Grace gave birth to a lovely baby girl, our daughter, Ella Rose, at 12:39 AM. It was a difficult labour for her, and she is still recuperating in hospital, but she should be coming home tomorrow…and overall, she’s doing very well. So very well, especially considering that she was awake for somewhere between 80 and 96 hours between the onset of early labour (back on Thursday) and some time this afternoon, when she finally managed to get some much-needed rest.
And as her husband, I have to say this much: I could not be prouder of her. I’m so proud of how she handled the circumstances that were thrust upon her during labour, and how she handled the fact that virtually nothing about the hospital stay went according to our hopes. And I’m so proud — and very much in awe — of the sheer determination, courage, and strength she displayed all through the delivery. It was clear, from her every word and act, that this wasn’t just a case of “I just want the baby to come out,” — she wanted to be a mother, to meet her daughter…not just be free of the pain and contractions.
Which, I think, is how it’s supposed to be.

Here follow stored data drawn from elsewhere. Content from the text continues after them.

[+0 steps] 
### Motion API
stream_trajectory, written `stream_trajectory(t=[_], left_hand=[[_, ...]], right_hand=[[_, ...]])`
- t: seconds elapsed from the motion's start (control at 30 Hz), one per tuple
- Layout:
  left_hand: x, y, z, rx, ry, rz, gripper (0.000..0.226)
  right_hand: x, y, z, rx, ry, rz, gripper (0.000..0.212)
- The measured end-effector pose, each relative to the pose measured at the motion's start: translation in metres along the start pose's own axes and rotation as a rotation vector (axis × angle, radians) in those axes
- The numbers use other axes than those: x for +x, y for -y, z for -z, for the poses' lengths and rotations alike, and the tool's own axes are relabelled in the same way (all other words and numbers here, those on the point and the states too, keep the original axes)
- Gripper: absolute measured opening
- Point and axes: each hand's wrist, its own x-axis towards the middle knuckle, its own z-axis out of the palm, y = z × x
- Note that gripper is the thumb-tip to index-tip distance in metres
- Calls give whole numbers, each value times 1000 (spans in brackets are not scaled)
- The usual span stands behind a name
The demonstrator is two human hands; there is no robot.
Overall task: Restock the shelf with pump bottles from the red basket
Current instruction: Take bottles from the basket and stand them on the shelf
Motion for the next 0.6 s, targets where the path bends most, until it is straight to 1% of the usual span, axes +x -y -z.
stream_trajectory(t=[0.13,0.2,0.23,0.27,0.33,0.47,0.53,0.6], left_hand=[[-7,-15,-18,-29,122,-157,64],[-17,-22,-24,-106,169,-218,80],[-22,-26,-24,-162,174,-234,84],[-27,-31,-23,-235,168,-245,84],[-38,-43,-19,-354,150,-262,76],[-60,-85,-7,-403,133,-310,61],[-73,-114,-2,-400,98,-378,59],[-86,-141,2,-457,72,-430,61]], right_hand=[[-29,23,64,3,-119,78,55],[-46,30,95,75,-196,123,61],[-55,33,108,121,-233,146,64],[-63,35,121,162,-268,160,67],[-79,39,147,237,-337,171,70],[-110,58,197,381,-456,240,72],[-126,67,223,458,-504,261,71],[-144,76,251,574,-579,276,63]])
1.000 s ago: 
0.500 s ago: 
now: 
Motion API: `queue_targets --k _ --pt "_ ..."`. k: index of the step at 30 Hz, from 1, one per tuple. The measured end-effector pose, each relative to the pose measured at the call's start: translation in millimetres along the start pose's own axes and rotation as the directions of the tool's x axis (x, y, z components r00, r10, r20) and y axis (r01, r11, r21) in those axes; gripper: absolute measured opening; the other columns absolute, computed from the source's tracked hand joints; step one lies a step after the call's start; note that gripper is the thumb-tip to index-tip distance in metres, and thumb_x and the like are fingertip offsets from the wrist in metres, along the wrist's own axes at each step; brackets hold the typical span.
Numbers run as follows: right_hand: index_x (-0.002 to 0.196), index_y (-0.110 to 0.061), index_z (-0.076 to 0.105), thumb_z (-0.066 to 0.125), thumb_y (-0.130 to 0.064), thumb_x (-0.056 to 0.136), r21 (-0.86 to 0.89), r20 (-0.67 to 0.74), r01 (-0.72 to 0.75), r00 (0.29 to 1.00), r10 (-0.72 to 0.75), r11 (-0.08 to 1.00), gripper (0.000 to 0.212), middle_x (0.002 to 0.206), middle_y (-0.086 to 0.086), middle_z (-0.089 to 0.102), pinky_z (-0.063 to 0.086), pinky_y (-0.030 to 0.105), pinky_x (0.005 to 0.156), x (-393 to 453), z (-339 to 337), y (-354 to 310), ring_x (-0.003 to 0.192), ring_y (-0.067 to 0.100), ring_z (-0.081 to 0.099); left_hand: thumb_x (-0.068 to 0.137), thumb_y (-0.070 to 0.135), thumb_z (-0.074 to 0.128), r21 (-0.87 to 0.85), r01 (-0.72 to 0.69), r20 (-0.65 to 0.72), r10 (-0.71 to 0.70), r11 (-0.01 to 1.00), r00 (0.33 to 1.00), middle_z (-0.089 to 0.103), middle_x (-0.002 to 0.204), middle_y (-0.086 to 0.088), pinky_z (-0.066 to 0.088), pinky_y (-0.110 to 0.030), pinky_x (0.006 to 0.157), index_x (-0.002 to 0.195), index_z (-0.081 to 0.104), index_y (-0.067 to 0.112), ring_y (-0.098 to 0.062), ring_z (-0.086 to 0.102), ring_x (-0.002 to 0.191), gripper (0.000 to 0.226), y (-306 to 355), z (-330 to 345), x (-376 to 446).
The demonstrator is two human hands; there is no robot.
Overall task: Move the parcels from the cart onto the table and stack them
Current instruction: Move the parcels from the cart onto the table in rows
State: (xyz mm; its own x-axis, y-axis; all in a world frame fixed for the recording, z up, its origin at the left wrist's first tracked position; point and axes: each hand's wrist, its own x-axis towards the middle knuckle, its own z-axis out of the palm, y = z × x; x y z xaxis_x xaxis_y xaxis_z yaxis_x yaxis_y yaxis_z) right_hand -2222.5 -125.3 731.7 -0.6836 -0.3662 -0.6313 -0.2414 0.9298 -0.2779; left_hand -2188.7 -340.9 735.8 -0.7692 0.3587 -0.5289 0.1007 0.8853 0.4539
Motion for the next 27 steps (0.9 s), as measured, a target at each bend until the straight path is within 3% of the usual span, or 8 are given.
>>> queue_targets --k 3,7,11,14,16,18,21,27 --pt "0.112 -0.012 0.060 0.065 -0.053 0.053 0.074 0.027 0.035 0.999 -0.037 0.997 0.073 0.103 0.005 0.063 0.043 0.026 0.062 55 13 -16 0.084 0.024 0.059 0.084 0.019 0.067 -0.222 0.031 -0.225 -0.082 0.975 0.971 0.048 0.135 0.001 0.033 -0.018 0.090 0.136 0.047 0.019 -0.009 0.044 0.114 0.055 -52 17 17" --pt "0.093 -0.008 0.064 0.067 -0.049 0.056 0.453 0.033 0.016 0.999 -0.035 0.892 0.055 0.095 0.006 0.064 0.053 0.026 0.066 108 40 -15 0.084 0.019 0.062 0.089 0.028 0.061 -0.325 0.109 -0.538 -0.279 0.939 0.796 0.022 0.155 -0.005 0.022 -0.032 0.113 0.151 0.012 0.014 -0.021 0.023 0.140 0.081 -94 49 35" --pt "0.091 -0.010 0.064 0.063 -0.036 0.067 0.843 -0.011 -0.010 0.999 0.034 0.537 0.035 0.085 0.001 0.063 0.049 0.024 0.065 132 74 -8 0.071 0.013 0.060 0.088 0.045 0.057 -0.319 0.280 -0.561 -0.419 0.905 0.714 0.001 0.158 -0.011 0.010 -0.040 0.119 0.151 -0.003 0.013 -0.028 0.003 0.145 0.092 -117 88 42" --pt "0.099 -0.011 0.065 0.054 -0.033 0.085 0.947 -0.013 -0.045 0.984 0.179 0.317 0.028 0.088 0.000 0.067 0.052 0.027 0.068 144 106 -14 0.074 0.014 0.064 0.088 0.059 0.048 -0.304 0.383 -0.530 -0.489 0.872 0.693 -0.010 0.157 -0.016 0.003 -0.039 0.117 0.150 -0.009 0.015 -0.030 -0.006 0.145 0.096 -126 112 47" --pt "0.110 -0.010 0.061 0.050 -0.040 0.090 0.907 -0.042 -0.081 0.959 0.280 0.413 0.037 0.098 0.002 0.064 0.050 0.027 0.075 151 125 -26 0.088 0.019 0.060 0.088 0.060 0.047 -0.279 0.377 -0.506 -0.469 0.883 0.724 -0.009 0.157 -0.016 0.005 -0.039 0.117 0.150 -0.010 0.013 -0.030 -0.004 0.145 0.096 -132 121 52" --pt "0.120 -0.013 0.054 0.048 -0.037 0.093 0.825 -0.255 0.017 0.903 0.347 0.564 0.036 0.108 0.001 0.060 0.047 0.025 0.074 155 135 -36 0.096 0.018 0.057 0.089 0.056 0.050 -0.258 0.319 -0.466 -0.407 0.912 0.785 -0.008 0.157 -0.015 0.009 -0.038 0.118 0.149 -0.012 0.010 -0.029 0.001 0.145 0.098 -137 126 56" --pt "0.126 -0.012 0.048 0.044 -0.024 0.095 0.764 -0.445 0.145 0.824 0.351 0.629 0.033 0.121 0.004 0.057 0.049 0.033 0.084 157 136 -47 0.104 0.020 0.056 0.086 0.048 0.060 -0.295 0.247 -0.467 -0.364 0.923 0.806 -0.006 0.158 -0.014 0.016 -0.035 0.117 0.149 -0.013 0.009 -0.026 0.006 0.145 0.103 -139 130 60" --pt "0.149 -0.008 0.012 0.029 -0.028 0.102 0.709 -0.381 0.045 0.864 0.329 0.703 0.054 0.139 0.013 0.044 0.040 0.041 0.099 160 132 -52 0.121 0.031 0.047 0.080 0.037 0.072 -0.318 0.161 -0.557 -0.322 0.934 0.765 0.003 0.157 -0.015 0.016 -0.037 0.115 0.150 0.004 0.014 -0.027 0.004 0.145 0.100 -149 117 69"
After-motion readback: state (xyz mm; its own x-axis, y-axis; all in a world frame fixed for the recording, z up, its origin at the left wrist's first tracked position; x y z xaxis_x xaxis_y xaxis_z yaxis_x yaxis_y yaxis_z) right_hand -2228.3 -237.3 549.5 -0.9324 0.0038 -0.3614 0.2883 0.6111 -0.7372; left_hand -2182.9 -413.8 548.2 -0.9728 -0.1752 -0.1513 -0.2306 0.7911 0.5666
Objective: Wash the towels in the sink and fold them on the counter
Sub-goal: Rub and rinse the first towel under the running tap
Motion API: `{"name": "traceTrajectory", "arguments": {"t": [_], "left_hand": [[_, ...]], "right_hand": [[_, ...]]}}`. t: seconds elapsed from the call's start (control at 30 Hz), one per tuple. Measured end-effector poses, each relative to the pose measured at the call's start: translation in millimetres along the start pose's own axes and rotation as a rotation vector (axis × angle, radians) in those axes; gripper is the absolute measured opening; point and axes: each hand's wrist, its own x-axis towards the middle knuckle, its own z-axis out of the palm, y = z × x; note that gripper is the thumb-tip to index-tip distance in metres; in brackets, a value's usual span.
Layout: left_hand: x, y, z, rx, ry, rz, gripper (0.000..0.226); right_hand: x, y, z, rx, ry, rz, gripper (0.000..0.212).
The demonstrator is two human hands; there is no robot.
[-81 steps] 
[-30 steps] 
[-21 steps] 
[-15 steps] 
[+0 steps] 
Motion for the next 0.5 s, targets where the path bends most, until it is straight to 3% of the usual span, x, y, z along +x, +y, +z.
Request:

And me? I wouldn’t have traded my place in all of this for the world. If there’s a way for a father to participate in a delivery more, I can’t think what it might be; I got to coach her through every push, and I was right there, providing counter-pressure to each effort she made. And I cannot find words to describe the feeling of seeing one’s child emerge into the world, that first moment where this little purple person almost leaps into the air and is quickly wrapped in a cloth by the doctors.
Grace is so beautiful, and little baby Ella is so very precious and dear. Though I’ve had many moments in my life when I’ve become aware of God’s plan, woven through the very fabric of creation, I’ve never found myself intersecting with it, or being so profoundly aware of it, in such a way as I am whenever I behold the two of them. A man such as myself does not deserve such good fortune as this.
I’m a dad. My wife is a mother. We have a daughter.
Oh, I cannot begin to describe the thankfulness I feel. And please, good Reader, do keep my wife in your prayers, that her healing may be complete, free from complication, and expedient.